→ What needs to be done: Which lines below contain "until"? Pull them out.

____ Data shown

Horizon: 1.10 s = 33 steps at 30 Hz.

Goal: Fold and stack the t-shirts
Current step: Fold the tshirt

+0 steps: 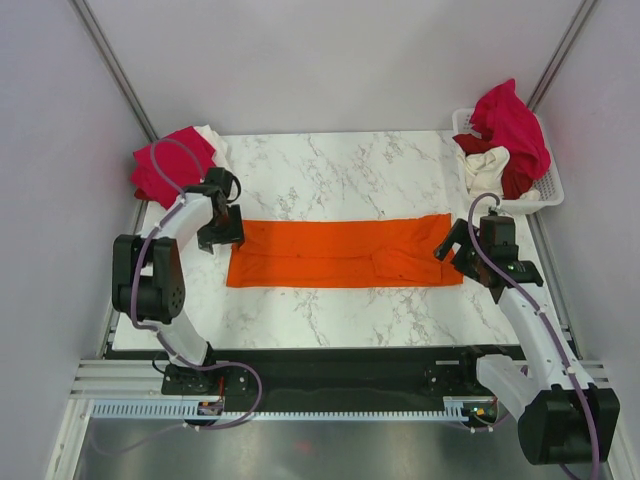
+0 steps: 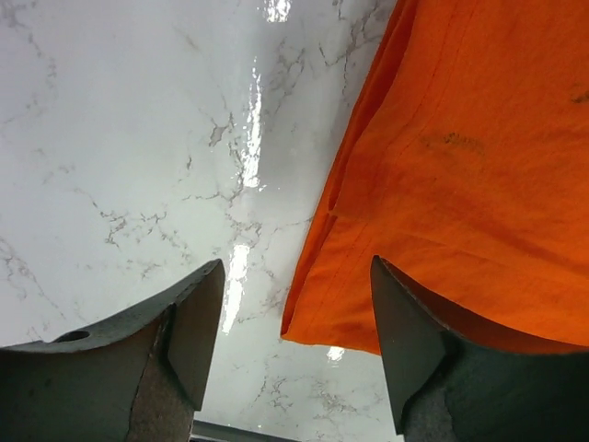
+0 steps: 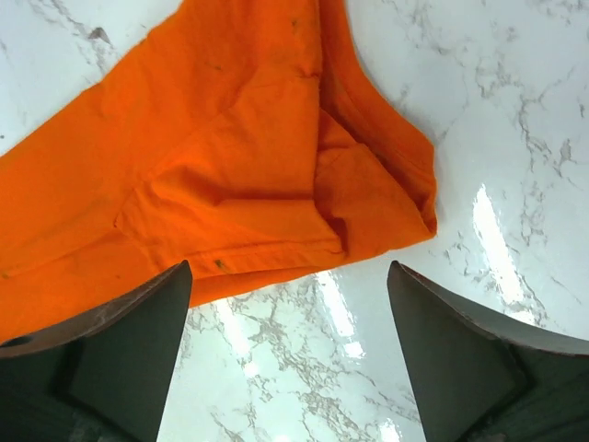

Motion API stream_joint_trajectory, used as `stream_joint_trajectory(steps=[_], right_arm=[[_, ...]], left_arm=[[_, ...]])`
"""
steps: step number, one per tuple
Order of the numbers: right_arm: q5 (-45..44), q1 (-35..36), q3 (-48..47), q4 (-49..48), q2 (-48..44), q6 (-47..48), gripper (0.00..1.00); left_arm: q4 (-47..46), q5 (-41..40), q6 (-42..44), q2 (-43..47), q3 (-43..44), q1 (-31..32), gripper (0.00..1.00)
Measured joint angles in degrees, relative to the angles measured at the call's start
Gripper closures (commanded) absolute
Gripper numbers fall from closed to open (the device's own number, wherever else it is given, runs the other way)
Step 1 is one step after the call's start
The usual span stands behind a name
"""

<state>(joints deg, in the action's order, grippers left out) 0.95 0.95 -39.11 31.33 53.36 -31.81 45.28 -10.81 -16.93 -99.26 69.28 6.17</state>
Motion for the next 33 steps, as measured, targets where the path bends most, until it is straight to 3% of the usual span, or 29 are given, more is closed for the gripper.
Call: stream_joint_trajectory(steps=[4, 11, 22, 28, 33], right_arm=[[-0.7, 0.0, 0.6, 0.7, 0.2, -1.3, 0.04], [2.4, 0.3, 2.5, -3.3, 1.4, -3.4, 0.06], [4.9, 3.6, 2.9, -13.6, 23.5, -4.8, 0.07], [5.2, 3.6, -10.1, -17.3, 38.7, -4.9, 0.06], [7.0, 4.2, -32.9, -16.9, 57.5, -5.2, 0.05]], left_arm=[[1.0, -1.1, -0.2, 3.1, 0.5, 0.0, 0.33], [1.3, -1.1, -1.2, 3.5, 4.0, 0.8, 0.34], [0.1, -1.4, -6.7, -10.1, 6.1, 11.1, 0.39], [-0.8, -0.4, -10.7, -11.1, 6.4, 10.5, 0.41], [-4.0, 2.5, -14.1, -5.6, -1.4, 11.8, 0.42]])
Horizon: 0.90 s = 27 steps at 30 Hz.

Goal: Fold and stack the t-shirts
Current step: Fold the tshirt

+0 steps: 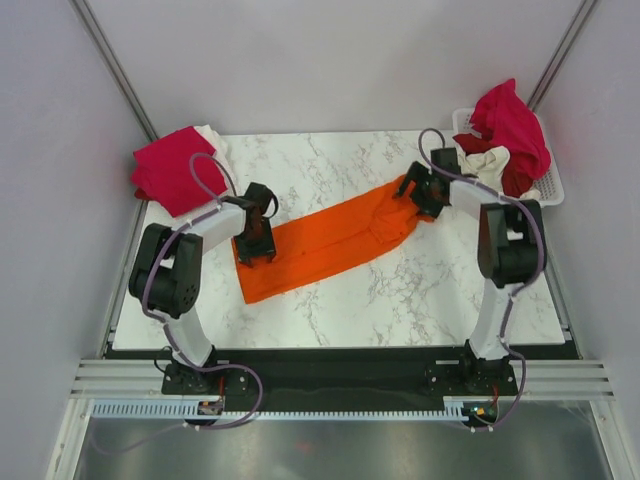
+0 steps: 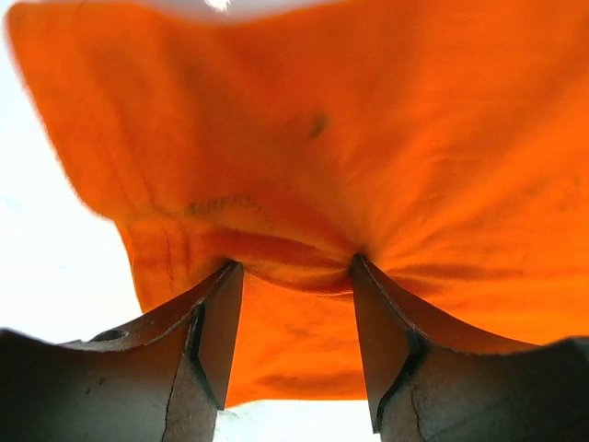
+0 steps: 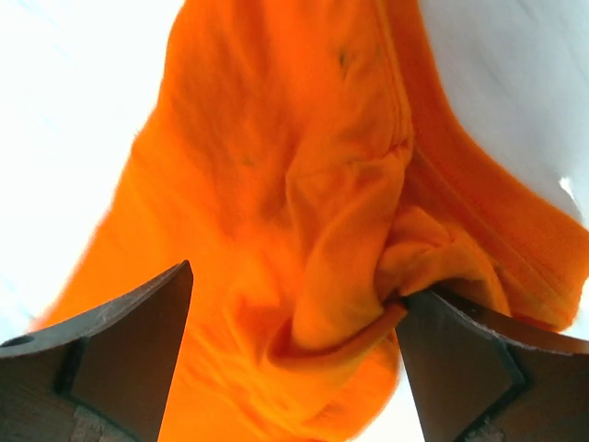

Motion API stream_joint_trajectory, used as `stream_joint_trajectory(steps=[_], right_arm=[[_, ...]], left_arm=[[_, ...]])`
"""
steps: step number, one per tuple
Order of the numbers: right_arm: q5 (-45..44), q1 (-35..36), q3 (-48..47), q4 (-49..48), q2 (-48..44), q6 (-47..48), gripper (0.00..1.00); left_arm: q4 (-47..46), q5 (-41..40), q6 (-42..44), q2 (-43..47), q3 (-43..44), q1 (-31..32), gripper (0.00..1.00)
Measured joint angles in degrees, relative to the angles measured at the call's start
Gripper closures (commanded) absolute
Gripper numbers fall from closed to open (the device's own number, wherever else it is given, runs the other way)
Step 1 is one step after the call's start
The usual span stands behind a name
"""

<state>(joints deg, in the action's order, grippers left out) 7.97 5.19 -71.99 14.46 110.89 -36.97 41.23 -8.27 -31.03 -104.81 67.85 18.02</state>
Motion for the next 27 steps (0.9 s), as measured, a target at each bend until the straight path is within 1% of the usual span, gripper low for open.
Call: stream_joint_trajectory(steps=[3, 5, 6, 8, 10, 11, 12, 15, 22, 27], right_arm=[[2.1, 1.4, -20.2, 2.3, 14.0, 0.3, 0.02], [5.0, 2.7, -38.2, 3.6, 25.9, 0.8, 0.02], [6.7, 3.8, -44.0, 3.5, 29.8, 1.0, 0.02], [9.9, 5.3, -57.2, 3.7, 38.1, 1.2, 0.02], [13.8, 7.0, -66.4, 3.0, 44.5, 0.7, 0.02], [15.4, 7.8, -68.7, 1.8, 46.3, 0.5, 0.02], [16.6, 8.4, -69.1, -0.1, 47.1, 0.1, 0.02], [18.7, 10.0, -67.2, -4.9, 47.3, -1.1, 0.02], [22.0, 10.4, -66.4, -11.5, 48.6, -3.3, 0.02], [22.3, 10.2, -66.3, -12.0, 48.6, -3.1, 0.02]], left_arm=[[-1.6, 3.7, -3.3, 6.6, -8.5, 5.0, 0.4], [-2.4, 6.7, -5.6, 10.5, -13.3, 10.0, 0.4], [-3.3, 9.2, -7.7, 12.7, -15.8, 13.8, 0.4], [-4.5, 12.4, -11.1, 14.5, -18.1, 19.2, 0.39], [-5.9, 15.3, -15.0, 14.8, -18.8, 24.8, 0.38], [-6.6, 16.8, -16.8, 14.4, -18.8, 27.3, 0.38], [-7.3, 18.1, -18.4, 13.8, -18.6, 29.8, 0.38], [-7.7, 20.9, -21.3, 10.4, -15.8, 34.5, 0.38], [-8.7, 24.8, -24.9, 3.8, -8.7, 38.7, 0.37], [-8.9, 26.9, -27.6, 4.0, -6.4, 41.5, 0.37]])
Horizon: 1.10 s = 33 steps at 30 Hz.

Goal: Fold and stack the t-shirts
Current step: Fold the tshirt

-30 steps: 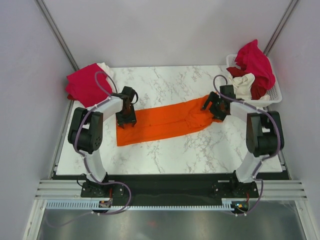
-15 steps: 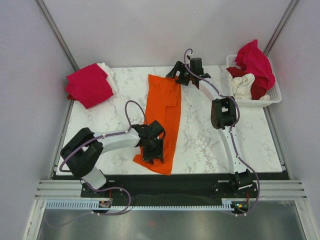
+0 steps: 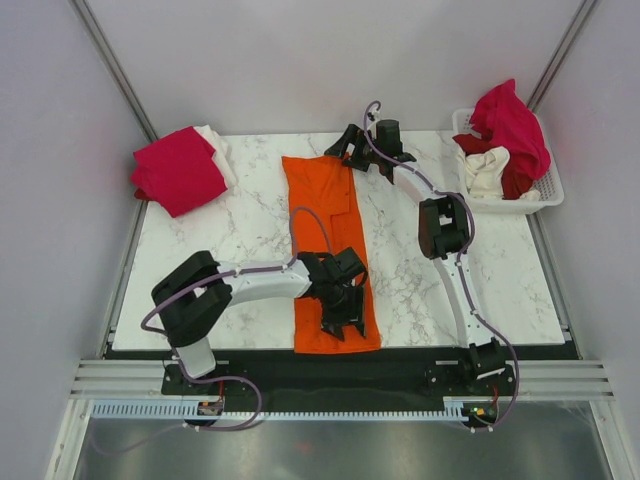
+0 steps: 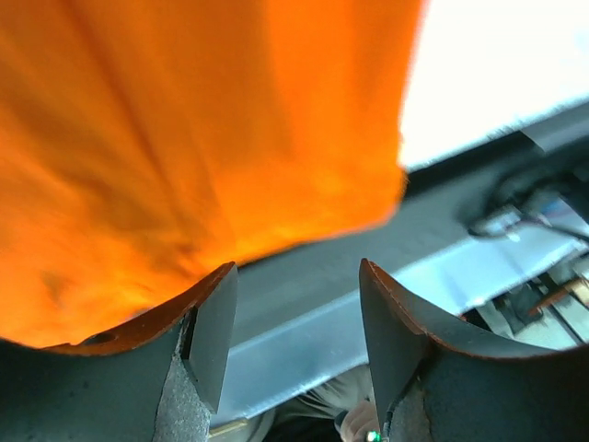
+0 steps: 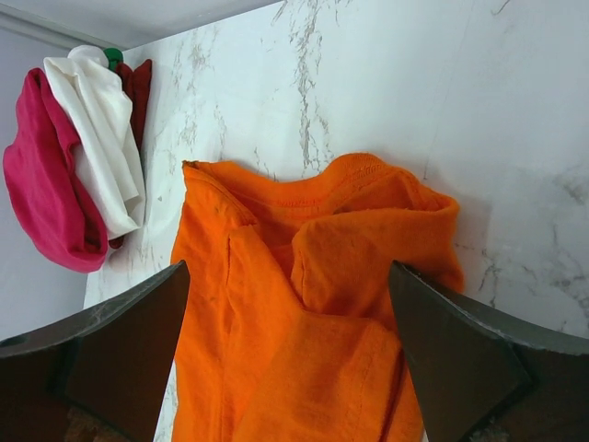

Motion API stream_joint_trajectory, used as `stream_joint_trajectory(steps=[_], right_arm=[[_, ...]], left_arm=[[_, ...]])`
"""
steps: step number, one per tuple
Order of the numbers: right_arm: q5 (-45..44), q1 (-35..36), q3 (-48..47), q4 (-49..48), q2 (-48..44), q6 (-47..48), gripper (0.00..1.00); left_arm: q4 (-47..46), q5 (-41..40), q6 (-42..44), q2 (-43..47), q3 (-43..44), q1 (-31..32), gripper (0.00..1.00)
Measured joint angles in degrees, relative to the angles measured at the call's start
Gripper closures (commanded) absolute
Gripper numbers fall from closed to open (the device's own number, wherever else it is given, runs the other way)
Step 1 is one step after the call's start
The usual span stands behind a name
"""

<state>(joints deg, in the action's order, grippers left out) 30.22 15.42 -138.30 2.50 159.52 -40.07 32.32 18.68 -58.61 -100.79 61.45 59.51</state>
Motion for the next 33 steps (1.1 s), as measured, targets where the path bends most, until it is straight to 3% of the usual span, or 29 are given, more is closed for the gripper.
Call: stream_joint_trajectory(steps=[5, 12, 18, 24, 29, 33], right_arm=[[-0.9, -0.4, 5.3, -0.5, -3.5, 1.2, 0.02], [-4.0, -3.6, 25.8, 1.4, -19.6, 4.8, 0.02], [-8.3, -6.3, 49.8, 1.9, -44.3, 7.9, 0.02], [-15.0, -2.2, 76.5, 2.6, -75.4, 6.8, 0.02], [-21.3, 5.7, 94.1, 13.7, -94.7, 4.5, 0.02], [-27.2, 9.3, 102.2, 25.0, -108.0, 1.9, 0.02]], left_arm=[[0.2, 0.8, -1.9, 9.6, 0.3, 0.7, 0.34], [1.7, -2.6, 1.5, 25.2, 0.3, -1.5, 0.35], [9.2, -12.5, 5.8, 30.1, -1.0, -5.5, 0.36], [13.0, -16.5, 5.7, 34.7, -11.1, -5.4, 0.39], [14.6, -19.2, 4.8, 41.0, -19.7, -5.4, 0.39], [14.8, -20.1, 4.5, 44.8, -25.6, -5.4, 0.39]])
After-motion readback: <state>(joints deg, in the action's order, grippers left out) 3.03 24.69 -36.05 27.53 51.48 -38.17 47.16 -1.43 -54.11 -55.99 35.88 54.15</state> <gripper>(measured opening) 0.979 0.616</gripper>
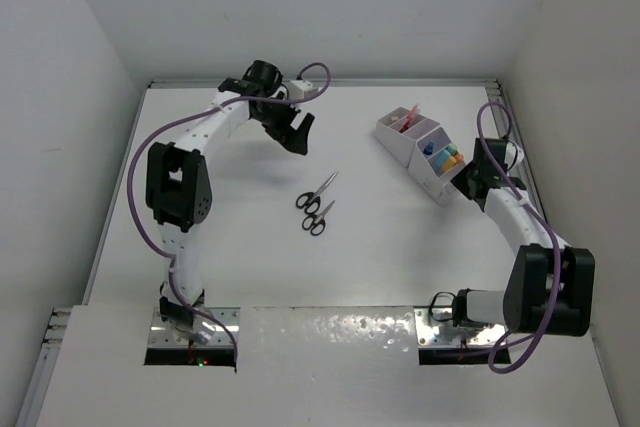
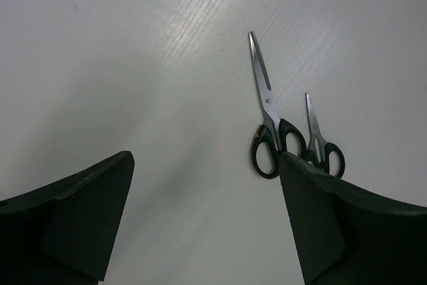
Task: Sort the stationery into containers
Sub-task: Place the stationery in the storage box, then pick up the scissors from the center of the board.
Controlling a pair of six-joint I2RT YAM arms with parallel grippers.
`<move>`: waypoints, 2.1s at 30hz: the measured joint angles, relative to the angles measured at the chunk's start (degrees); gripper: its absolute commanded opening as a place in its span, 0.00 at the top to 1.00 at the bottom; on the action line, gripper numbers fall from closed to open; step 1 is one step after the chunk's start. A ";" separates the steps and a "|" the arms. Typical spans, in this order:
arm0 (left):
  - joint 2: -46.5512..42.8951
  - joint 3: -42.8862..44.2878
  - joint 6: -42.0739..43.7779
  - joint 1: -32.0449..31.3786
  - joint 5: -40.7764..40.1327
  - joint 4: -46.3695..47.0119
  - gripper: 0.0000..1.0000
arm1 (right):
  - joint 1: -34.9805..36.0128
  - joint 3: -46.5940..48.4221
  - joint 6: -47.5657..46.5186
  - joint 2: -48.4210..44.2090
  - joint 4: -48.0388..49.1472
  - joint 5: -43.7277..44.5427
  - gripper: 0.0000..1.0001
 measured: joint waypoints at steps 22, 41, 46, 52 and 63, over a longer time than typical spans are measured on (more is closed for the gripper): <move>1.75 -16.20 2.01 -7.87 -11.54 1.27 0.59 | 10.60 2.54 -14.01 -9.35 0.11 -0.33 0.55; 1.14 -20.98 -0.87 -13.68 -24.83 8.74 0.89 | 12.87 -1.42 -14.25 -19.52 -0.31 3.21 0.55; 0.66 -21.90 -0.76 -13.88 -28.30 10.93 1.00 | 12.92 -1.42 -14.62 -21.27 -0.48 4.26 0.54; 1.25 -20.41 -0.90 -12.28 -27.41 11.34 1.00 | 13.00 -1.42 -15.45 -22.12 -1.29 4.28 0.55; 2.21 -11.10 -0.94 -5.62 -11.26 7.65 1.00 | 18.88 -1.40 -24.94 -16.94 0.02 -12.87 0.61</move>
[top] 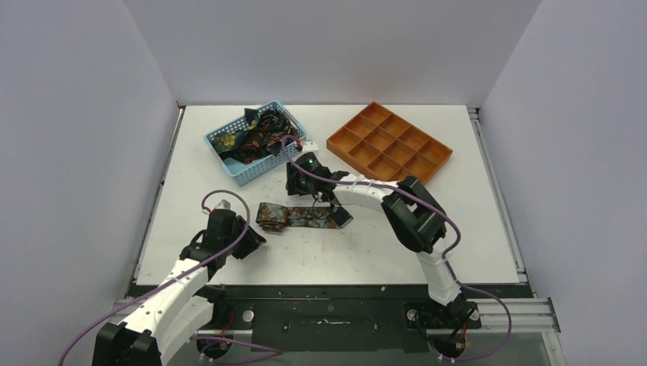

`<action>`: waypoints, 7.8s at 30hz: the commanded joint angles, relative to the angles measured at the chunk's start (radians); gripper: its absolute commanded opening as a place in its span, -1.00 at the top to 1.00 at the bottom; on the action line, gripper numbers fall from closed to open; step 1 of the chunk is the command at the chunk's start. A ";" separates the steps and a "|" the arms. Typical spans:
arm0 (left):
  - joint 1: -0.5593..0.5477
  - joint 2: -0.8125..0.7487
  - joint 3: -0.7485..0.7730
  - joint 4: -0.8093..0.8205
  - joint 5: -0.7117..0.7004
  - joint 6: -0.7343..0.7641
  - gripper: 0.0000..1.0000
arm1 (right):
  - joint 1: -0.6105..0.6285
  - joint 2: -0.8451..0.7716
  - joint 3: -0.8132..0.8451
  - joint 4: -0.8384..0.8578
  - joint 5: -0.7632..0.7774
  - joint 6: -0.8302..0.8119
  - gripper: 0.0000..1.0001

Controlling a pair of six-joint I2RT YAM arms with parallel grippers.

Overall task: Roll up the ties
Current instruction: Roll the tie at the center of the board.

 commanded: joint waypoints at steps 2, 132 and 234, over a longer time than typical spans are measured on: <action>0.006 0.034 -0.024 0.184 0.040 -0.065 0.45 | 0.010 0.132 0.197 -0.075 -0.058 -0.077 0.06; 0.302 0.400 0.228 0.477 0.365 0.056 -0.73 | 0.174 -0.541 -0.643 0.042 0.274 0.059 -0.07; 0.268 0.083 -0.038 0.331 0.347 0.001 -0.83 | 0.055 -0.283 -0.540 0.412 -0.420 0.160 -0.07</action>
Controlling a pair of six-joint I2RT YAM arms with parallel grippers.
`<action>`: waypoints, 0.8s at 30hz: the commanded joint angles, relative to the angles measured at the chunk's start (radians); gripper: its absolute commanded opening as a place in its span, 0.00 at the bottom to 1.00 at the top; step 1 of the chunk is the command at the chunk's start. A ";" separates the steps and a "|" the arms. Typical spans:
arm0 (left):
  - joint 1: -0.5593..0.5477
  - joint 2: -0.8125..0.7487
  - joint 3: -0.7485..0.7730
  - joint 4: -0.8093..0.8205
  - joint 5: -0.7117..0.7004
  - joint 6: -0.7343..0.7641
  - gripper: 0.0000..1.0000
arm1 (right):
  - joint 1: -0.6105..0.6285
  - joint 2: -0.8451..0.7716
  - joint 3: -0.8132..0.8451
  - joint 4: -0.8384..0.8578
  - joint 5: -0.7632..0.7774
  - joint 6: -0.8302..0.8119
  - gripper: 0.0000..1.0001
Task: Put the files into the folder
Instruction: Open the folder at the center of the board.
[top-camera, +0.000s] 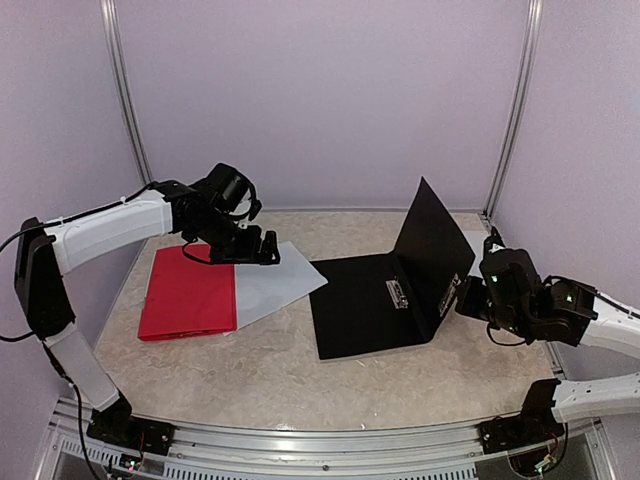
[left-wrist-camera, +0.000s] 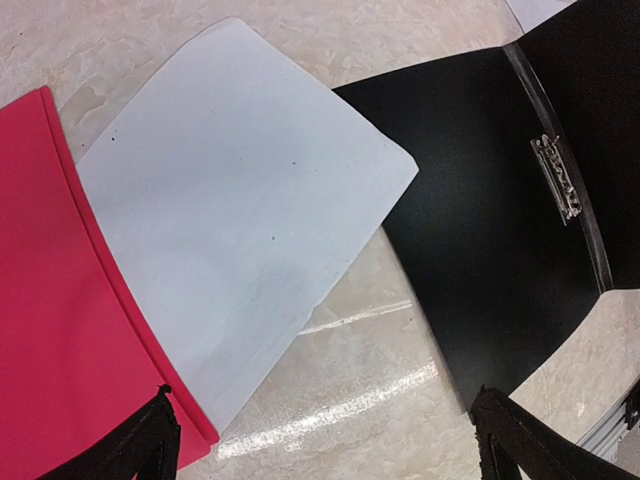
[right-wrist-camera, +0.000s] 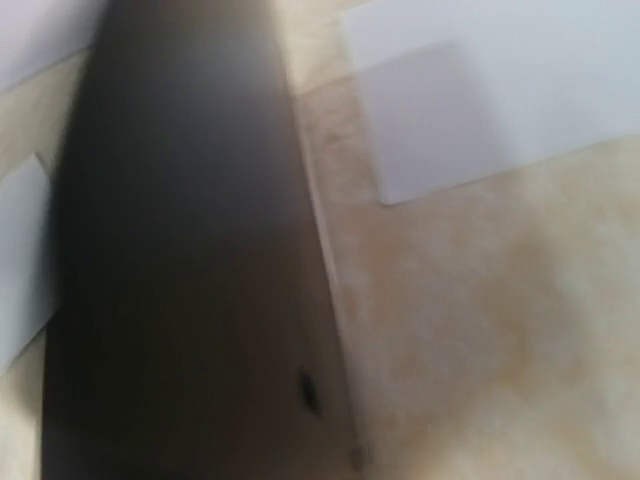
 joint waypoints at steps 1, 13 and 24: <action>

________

→ Written answer:
Motion for the next 33 steps, as measured, targets where the path bends most, until it is straight to 3% of the usual span, or 29 are given, more is closed for the gripper.
Motion for the next 27 steps (0.9 s), as measured, a target at each bend until the straight path is within 1% of the usual span, gripper low for open.
Motion for the next 33 steps (1.1 s), as measured, targets where the path bends most, until it is straight to 3% of the usual span, or 29 are given, more is closed for the gripper.

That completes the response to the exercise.